Vitiligo is a chronic skin condition characterized by depigmentation ( loss of colour) that occurs in about 1 percent of the world’s population. It can affect any area of the skin including the insides of the mouth and nose. The areas of skin most commonly affected are the face, neck and hands. It affects all skin types but is more noticeable in people with darker skin.
The exact cause of vitiligo is unknown but it is said to be due to destruction of melanocytes which are the cells that produce melanin responsible for giving the skin it’s colour. Why these cells are destroyed is unclear but a common hypothesis is that it is due to changes in the immune system whereby the body’s immune system fights against itself (autoimmunity). As a result of this, the cells responsible for pigmentation (melanocytes) are destroyed.
Genetics could play a role in vitiligo even though it doesn’t seem to be inheritable. However, a family history of vitiligo coupled with other autoimmune conditions can increase the risk of having it. It can also be triggered by emotional or physical stress.

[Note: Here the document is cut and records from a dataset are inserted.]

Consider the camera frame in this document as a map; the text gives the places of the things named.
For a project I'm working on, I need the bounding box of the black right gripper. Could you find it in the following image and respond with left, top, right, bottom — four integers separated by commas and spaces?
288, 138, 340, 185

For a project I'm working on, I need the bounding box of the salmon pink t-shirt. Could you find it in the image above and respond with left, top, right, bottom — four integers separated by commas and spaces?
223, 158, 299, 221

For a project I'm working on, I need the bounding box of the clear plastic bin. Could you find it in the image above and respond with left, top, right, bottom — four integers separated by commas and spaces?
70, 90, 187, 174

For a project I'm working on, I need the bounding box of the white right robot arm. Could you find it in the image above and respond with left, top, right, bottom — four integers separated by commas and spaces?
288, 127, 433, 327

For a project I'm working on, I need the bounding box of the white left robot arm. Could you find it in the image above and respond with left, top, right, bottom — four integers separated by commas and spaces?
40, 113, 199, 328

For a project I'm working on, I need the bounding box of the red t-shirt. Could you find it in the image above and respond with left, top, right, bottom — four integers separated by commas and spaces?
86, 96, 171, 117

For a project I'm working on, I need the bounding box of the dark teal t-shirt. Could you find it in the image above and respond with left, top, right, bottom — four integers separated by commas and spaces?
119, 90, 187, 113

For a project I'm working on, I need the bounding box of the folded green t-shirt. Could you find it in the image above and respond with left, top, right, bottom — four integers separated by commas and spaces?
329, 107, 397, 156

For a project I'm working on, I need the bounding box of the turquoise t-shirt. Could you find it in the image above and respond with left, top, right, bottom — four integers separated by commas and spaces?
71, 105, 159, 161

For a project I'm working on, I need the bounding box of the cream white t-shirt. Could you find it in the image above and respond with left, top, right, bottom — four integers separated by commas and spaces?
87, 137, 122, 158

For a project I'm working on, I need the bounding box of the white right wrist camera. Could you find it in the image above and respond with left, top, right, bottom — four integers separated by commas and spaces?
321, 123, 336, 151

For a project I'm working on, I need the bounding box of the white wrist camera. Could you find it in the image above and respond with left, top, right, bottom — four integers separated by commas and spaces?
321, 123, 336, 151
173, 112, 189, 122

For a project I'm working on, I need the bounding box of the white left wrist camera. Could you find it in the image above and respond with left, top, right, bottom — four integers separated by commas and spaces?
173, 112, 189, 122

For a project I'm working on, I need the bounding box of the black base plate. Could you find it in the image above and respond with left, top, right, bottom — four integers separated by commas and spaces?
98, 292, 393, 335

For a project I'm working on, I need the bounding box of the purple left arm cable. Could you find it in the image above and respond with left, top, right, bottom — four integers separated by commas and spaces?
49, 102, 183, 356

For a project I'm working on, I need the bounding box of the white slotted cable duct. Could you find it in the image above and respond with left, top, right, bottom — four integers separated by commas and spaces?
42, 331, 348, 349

Vitiligo begins as white patches generally on the skin of the hand, face and neck. Sometimes, these patches then spread to other parts of the body with the affected areas more sensitive to sunlight. It does not spread from person to person ( non communicable).
Depending on the appearance and areas affected, vitiligo can be classified into segmental and non-segmental vitiligo
It is also known as focal, localized or unilateral vitiligo. Just like it’s name suggests, segmental vitiligo affects one side of the body. It progresses at a much slower rate than non segmental vitiligo and the patches tend to be smaller. It is also less common and prevalent in teenage years. Its relationship with autoimmune diseases is also not as strong as with non-segmental vitiligo.
It is also known as generalized or bilateral vitiligo. It can occur on any part of the body and it tends to be symmetrical. It is closely related to other autoimmune conditions. It is also more common than segmental vitiligo. Unlike the latter, it can occur at any age.
Other classifications list vitiligo as one of the following;
Focal: Just a few patches scattered in one region
Mucosal: The depigmentation of the mucosa of the nose or mouth
Acrofacial: Only the fingers and facial regions are affected
Trichrome: The patches are characterized with a white or somewhat colourless center
Generalized: Patches are randomly distributed on different parts of the body
Universal: The patches cover almost every part of the body
Your doctor might request for a blood sample to carry out tests to rule out any autoimmune condition since there might be an association. A biopsy of the affected part or an ultraviolet (UV) photograph of the part thought to be affected might be done to help distinguish it from other skin conditions.
There is no known cure for vitiligo yet. But there are several management strategies
- Use of creams containing steroids to restore a little colour to the affected areas. But note that these creams can also cause stretch marks and other side effects. It should not be applied to the face
- Use of sunscreen when outdoors to reduce sensitivity to sunlight
- Ultraviolet B ( UVB) phototherapy. This could restore pigmentation to an extent, but not fully
- Use of cosmetics to camouflage the affected areas
- Depigmentation of unaffected areas to match the patches. This is a very effective method but bleaching of the skin could make the skin more fragile. So, put your skin type and the quality of products to be used into consideration
- Skin grafting
Due to the sociocultural implications, vitiligo can cause an individual to develop low self esteem, anxiety and even depression especially if it is present on visible parts of the body. Opening up to family and friends and your physician can help the patient feel better. Also, do not stigmatize people you see with the condition nor draw unnecessary attention to them. VITILIGO IS NOT CONTAGIOUS.